A little story about everyday life in here in Germany and a hard working man who just happens to love cows.
This is Conrad.
He owns the bulls and dairy cows that have given us such enjoyment these past 2 years. He farms the land as his father did before him.
But it’s not just about milking and breeding. Nope….there’s so much more to running his farm than meets the eye.
Conrad grazes his cows on several different pastures. Behind his house. Across the road from his house and in the pastures on the hill behind our house. His herd are fed organically grown grass. The cows and the bulls are all pretty mellow for reasons totally unknown to me. Last summer, Conrad was out in the pastures with his bulls scratching their backs with an old fence post! They also came up to our deck and bellowed until we went out with the hose and gave them a drink of water.
The pastures are fertilized with only a manure slurry. Due to an abundance of both sunshine and rain, the grass grows thick and tall in a hurry. When it is time to cut grass, it is time to cut grass and it’s done in a quickly especially when rain is forecast. Using a side arm cutter on his tractor, he heads uphill.
He hangs a left and then circles back down.
After 2 passes, he stops to hand rake the 2 rows into 1. The Sweeper is very slow and lumbering, so he speeds up the process by combining rows.
Usually, Conrad works alone, but if it’s going to rain, he enlists the help of his elderly father to pull the Sweeper. His father loves getting out on the tractor!
He follows his son up the hill as the Sweeper pulls all the cut grass into the wagon.
The hills are fairly steep, but these 2 have been working this land forever and know it perfectly.
Those 2 passes with the tractor are enough to fill the Sweeper wagon.
Rain is forecast for the next several days, so father and son work non-stop.

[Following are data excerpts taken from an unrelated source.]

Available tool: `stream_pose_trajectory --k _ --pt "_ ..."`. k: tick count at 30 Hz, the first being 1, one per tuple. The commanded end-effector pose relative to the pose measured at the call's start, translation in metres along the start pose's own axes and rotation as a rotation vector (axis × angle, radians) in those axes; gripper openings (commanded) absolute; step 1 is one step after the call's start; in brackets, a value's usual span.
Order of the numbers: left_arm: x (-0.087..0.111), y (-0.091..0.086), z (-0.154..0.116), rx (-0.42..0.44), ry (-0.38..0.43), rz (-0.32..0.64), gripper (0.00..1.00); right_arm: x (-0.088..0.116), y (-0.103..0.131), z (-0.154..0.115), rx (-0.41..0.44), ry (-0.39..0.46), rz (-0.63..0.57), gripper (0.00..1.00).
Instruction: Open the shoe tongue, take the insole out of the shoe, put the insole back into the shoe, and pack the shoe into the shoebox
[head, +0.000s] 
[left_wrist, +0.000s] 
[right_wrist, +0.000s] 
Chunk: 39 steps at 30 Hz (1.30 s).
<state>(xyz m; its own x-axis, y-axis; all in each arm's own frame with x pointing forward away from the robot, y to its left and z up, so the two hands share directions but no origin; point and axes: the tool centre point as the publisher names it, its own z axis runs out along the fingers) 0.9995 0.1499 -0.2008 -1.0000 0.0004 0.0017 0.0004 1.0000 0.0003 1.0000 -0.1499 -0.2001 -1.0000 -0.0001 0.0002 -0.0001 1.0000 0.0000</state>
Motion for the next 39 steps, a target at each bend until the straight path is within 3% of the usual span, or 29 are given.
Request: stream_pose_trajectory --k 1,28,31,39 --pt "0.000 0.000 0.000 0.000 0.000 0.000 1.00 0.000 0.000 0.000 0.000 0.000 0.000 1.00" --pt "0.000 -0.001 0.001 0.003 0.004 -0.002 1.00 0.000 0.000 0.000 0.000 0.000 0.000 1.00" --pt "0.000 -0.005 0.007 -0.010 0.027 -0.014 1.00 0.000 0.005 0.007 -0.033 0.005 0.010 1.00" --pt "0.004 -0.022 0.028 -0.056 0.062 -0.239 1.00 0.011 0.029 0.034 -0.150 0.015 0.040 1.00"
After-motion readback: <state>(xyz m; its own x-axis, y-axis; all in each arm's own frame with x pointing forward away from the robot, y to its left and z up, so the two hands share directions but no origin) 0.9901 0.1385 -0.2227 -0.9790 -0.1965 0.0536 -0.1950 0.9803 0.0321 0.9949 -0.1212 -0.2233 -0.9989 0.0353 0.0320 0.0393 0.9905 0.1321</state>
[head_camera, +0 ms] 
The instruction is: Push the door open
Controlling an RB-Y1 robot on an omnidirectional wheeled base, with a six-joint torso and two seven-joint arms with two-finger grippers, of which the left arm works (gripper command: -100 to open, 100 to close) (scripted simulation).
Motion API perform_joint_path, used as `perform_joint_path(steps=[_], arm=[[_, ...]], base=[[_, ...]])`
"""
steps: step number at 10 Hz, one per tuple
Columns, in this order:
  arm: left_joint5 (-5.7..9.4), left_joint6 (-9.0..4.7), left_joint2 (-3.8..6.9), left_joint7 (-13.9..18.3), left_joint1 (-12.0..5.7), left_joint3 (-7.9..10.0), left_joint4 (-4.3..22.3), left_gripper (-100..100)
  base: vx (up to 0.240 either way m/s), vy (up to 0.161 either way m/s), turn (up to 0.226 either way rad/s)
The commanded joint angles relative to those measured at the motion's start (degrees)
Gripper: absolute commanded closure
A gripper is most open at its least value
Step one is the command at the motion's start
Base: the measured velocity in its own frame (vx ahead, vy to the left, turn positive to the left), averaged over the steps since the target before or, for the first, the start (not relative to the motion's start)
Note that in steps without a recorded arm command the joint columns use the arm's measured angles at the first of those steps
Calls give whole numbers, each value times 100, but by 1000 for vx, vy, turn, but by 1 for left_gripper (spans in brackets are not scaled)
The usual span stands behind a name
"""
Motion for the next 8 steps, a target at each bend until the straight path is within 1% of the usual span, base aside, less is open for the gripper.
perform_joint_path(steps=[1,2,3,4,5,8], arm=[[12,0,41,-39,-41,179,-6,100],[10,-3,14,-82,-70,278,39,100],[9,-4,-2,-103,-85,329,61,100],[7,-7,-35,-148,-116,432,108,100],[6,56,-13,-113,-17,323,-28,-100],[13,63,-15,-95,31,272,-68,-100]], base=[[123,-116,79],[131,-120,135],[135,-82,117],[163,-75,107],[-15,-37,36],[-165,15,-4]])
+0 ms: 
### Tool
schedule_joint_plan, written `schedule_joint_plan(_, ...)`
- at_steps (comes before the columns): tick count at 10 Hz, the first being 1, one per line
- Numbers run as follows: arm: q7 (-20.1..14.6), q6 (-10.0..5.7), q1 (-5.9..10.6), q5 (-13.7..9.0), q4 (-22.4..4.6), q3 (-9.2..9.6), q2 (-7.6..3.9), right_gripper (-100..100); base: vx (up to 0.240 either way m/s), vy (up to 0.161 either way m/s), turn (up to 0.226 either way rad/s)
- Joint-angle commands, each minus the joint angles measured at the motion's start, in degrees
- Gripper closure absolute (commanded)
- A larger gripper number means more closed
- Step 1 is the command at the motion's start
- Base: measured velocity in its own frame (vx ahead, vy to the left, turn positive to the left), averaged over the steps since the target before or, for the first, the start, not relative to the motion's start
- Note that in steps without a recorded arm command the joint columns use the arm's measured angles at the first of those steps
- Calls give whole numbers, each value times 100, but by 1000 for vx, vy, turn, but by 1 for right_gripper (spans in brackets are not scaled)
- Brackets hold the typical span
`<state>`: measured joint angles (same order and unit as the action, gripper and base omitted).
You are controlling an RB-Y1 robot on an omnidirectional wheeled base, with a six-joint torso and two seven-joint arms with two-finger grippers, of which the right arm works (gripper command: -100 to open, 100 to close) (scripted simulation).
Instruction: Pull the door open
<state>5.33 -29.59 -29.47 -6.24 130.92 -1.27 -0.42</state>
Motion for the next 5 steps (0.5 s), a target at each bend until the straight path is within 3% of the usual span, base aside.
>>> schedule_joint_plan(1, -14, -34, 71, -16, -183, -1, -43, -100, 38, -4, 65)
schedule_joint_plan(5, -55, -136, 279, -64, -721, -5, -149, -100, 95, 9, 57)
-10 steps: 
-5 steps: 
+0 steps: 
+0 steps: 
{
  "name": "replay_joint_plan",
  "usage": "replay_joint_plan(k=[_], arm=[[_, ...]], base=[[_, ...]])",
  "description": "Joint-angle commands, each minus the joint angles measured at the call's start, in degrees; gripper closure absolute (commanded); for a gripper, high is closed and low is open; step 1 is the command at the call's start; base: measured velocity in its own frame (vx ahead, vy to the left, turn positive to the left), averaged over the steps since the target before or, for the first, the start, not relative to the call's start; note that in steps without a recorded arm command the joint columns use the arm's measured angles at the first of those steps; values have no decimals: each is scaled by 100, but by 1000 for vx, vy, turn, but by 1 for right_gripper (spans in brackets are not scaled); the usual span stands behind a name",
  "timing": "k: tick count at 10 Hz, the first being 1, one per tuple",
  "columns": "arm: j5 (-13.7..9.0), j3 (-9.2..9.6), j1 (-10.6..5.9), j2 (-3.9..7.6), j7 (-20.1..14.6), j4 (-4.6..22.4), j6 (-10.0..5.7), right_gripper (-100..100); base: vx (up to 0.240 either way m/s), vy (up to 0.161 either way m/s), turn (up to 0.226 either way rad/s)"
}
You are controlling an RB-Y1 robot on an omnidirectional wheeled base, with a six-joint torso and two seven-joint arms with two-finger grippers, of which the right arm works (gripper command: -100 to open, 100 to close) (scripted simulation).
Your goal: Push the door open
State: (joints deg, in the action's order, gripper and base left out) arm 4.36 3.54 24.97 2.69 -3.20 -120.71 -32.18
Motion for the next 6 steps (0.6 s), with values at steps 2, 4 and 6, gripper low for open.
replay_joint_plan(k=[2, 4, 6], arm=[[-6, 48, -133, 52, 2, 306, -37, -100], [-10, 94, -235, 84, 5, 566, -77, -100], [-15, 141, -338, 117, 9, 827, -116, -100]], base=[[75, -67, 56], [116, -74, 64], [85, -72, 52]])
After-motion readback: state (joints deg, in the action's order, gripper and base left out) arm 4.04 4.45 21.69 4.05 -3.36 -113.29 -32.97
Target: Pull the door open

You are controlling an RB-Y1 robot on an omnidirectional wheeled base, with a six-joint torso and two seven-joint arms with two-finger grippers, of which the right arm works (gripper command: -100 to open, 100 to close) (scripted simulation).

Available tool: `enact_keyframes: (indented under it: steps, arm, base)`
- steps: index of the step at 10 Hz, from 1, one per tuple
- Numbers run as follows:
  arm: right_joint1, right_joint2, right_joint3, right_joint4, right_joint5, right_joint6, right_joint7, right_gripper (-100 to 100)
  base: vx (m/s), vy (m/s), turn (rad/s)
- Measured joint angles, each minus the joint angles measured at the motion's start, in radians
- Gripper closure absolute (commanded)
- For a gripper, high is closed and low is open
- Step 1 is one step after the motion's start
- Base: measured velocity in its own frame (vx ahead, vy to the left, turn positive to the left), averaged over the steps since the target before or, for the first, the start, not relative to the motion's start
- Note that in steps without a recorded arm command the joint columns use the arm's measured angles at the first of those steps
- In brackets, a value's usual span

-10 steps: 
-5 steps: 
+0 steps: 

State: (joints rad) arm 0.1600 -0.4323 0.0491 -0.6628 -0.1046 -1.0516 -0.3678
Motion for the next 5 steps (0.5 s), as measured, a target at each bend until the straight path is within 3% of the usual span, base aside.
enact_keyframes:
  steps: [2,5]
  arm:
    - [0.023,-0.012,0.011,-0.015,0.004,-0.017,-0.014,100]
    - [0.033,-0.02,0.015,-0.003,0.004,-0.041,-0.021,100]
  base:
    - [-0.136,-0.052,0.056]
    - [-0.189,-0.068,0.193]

Conrad’s command of English is about as good as my German and his father speaks no English. They were both pleased to have me take photographs and document their work. They’re very meticulous in sweeping up as much grass as they are able as that one rake full left behind could be a meal for a hungry bull. And we really do not want hungry bulls!
Very long day for these fellas. The moon had risen and they are still at it!
Finally, as the sun is setting, the tractors and the wagon head for home. That’s the wagon over on the left. Barely visible………
All over Bavaria and on Conrad’s farm, the grass is stored in these silos and covered with weighted tarps.
When day is done and the cows are milked and fed, only then is it time to go home.
As is typical here in Bavaria, the cow barn is attached to the house and both are very, very old.
This is the house where Conrad resides with his elderly parents. I think it’s lovely. Half timbered with lace curtains in the windows and his cows so close at hand. Add in a few barn cats and it’s home. Conrad has told me several times that he loves farming and raising his cows. I can see contentment reflected in his face. It’s a good life.
I hope you have enjoyed a little bit of my every day life here in the foothills of the Bavarian Alps. I have enjoyed sharing it with all of you, my friends!
I made prints of these photos and more and put them in an album and gave them to Conrad. He was very happy to receive them. I hope he carries good memories of this American woman with him, as I will carry fond memories of him and his cows.
Thanks so much for stopping by today. I hope wherever your journey leads you this day, that you find contentment and pleasure in your work and in your life. Journey On!